Saved data entries
+++

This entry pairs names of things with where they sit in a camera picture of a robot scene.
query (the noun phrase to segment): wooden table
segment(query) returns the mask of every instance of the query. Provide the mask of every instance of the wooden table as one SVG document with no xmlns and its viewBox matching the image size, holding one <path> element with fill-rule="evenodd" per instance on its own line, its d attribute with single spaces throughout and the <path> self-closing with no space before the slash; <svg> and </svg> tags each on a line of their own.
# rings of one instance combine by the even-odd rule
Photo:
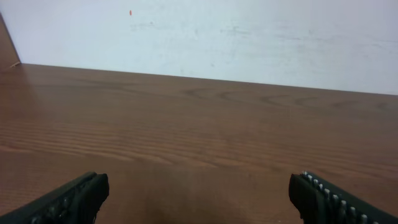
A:
<svg viewBox="0 0 398 224">
<path fill-rule="evenodd" d="M 0 213 L 107 173 L 97 223 L 301 223 L 310 170 L 398 215 L 398 97 L 21 65 L 0 74 Z"/>
</svg>

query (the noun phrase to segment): white wall
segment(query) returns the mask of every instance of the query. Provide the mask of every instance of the white wall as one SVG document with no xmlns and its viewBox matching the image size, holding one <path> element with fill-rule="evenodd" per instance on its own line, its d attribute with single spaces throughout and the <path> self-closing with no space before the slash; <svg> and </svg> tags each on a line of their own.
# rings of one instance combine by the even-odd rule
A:
<svg viewBox="0 0 398 224">
<path fill-rule="evenodd" d="M 0 11 L 23 63 L 398 95 L 397 0 L 1 0 Z"/>
</svg>

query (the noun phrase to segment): wood grain
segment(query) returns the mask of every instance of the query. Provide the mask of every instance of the wood grain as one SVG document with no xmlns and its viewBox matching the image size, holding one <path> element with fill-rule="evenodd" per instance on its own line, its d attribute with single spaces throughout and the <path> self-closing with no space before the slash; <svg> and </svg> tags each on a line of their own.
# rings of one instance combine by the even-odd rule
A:
<svg viewBox="0 0 398 224">
<path fill-rule="evenodd" d="M 0 72 L 18 63 L 18 54 L 0 13 Z"/>
<path fill-rule="evenodd" d="M 0 213 L 94 170 L 98 223 L 301 223 L 310 170 L 398 215 L 392 95 L 21 65 L 0 123 Z"/>
</svg>

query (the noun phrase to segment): table surface
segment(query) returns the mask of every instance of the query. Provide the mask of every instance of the table surface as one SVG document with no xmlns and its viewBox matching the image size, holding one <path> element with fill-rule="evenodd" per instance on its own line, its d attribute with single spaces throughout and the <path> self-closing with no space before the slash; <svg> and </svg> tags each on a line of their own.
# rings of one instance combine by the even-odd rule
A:
<svg viewBox="0 0 398 224">
<path fill-rule="evenodd" d="M 302 223 L 310 170 L 398 215 L 397 96 L 20 65 L 0 124 L 0 214 L 93 170 L 97 223 Z"/>
</svg>

+++

- TASK PROMPT
All entries, top to bottom, should be retyped exactly; the pictures should not be.

- SOLVED EXERCISE
This entry pairs names of things with where they sit in a camera picture of a robot scene.
query (the noun phrase to segment): wooden table
segment(query) returns the mask of every instance of the query. Provide the mask of every instance of the wooden table as one SVG document with no xmlns and its viewBox matching the image size, holding one <path> element with fill-rule="evenodd" per instance on its own line, its d attribute with single spaces throughout and the <path> self-closing with no space before the slash; <svg> and </svg> tags each on a line of their own.
# rings of one instance combine by the even-odd rule
Photo:
A:
<svg viewBox="0 0 398 224">
<path fill-rule="evenodd" d="M 0 213 L 107 173 L 97 223 L 301 223 L 310 170 L 398 215 L 398 97 L 21 65 L 0 74 Z"/>
</svg>

query (the noun phrase to segment): white wall
segment(query) returns the mask of every instance of the query. Provide the mask of every instance of the white wall as one SVG document with no xmlns and its viewBox matching the image size, holding one <path> element with fill-rule="evenodd" per instance on its own line, its d attribute with single spaces throughout and the <path> self-closing with no space before the slash; <svg> and </svg> tags each on a line of their own.
# rings of one instance combine by the even-odd rule
A:
<svg viewBox="0 0 398 224">
<path fill-rule="evenodd" d="M 0 11 L 23 63 L 398 95 L 397 0 L 1 0 Z"/>
</svg>

query (the noun phrase to segment): wood grain
segment(query) returns the mask of every instance of the query. Provide the mask of every instance of the wood grain as one SVG document with no xmlns and its viewBox matching the image size, holding one <path> element with fill-rule="evenodd" per instance on its own line, its d attribute with single spaces throughout and the <path> self-closing with no space before the slash; <svg> and </svg> tags each on a line of their own.
# rings of one instance combine by the even-odd rule
A:
<svg viewBox="0 0 398 224">
<path fill-rule="evenodd" d="M 0 72 L 18 63 L 18 54 L 0 13 Z"/>
<path fill-rule="evenodd" d="M 0 213 L 94 170 L 98 223 L 301 223 L 310 170 L 398 215 L 392 95 L 21 65 L 0 123 Z"/>
</svg>

query (the noun phrase to segment): table surface
segment(query) returns the mask of every instance of the query. Provide the mask of every instance of the table surface as one SVG document with no xmlns and its viewBox matching the image size, holding one <path> element with fill-rule="evenodd" per instance on its own line, its d attribute with single spaces throughout and the <path> self-closing with no space before the slash; <svg> and </svg> tags each on a line of their own.
# rings of one instance combine by the even-odd rule
A:
<svg viewBox="0 0 398 224">
<path fill-rule="evenodd" d="M 302 223 L 310 170 L 398 215 L 397 96 L 20 65 L 0 124 L 0 214 L 93 170 L 97 223 Z"/>
</svg>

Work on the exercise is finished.